I’ve long been of the view that user experience methodology is useful well beyond the design phase of a web based proposition, product or service – it can and should be part of the strategy development process which proceeds it. The techniques used by user experience designers, which range from workshops to interviews to card sorting exercises are just as useful when utilised by management consultants, process designers, pr and marketing professionals, in human resources contexts such as change management, etc etc.
I’ve just come across a useful excerpt from HIDDEN IN PLAIN SIGHT: How To Create Extraordinary Products for Tomorrow’s Customers by Jan Chipchase and Simon Steinhardt on the use of user experience methodology in a corporate context. They write:
If there’s such a thing as a default framework in corporate research, it’s the customer journey map, which provides detailed information about each event in a customer’s typical day, diagrams how she moves from one event to another, and identifies all the touchpoints where she may use the product or service we’re designing. Customer journey maps tend to be very precise in their documentation and technical in their appearance–many boxes connected by many lines. They’re useful for building a basic level of understanding, and certainly no one would accuse them of being arbitrary, but reading them can sometimes feel like a mechanical process.

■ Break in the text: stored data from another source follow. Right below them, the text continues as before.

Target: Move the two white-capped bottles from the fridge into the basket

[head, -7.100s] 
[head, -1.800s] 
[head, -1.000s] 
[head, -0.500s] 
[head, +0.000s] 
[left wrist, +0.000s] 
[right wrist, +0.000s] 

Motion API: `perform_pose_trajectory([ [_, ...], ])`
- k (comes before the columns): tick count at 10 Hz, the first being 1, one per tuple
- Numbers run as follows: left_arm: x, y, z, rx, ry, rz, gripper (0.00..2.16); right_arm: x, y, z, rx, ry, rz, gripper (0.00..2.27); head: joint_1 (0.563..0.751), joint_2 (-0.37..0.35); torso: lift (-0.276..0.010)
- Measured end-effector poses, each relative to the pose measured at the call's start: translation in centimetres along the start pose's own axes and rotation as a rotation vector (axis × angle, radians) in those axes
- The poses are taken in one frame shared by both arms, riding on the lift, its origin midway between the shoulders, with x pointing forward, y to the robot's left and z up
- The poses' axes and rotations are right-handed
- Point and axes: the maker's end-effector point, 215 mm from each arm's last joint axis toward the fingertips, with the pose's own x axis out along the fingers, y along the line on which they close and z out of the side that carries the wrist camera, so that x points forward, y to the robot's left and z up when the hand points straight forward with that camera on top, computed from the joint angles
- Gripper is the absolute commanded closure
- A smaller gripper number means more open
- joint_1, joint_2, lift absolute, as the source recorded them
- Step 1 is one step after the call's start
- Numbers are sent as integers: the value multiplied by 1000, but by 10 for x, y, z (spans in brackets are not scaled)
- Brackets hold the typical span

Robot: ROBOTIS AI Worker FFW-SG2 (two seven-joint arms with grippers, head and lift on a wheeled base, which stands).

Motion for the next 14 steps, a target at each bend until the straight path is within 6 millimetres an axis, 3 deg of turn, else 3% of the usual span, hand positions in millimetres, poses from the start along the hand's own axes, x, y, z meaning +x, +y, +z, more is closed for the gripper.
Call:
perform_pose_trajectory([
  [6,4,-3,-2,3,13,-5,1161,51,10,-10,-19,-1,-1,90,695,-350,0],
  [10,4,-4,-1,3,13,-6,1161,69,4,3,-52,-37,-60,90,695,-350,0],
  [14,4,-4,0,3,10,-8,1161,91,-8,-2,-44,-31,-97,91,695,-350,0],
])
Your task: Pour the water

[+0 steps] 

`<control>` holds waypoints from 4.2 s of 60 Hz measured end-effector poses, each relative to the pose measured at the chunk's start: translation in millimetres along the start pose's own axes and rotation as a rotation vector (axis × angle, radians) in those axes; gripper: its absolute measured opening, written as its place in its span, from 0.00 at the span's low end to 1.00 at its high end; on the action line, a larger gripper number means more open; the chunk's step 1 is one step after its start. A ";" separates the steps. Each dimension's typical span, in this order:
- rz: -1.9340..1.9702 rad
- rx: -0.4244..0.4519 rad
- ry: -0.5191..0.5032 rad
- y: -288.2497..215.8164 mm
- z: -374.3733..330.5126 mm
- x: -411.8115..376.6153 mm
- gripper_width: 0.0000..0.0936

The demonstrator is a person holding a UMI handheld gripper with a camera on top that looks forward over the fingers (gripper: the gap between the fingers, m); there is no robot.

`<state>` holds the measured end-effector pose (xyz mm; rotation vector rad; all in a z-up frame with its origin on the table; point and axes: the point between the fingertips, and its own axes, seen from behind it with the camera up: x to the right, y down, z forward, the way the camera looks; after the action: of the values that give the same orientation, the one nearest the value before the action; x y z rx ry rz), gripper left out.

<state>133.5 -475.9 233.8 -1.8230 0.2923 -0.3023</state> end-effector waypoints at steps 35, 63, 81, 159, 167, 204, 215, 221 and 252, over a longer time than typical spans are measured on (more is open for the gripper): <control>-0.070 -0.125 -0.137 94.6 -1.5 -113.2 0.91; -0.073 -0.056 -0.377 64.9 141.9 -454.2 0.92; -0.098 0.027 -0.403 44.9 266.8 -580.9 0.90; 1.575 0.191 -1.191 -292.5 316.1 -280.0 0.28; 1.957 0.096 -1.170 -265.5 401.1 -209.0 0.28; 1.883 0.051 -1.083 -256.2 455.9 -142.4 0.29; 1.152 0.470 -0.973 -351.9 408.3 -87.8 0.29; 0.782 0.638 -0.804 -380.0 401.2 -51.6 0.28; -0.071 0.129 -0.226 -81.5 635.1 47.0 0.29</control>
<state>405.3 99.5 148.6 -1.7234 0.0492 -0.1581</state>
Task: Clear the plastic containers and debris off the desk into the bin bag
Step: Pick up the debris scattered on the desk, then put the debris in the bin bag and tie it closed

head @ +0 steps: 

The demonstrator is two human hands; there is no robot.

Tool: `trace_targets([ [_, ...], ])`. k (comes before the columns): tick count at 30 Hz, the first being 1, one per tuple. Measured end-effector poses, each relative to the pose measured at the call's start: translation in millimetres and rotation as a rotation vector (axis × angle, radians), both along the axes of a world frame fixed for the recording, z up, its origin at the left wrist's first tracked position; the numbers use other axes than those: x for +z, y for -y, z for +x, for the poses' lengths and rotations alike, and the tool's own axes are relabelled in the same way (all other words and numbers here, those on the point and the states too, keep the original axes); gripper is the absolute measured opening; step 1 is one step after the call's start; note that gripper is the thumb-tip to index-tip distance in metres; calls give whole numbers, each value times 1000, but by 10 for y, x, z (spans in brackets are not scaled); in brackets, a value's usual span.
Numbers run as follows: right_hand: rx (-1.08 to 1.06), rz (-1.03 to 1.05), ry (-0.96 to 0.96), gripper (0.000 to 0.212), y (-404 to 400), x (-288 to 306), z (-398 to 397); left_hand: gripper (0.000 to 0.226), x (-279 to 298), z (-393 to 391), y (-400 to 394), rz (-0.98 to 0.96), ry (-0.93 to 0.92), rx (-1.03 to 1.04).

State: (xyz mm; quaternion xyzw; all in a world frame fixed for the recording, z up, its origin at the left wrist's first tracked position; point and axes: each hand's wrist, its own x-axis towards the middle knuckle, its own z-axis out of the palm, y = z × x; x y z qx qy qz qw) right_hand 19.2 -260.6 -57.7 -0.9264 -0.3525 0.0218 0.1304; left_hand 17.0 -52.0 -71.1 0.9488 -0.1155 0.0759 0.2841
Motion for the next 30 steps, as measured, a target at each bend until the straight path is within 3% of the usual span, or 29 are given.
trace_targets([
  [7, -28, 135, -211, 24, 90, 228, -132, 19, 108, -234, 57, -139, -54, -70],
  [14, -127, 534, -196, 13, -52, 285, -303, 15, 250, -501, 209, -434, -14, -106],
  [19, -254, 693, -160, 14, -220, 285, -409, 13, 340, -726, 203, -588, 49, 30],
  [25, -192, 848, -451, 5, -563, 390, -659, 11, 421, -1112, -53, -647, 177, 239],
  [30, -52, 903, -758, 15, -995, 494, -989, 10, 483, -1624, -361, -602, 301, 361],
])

In addition to customer journeys, which tend to start at the trigger point and end with resolution, Chipchase and Sthenhardt reveal, in the excerpt, a less widely used technique, threshold mapping:
Threshold mapping allows us to map out “default” conditions–the normal state a person experiences a majority of the time (for example, most people feel clean enough throughout the day that they won’t drop whatever they’re doing and hop in the shower if it’s available)–and then understand what happens when a person crosses the line into an alternative condition. Often, the feelings that people experience as they approach or cross a threshold lead them to think and act differently.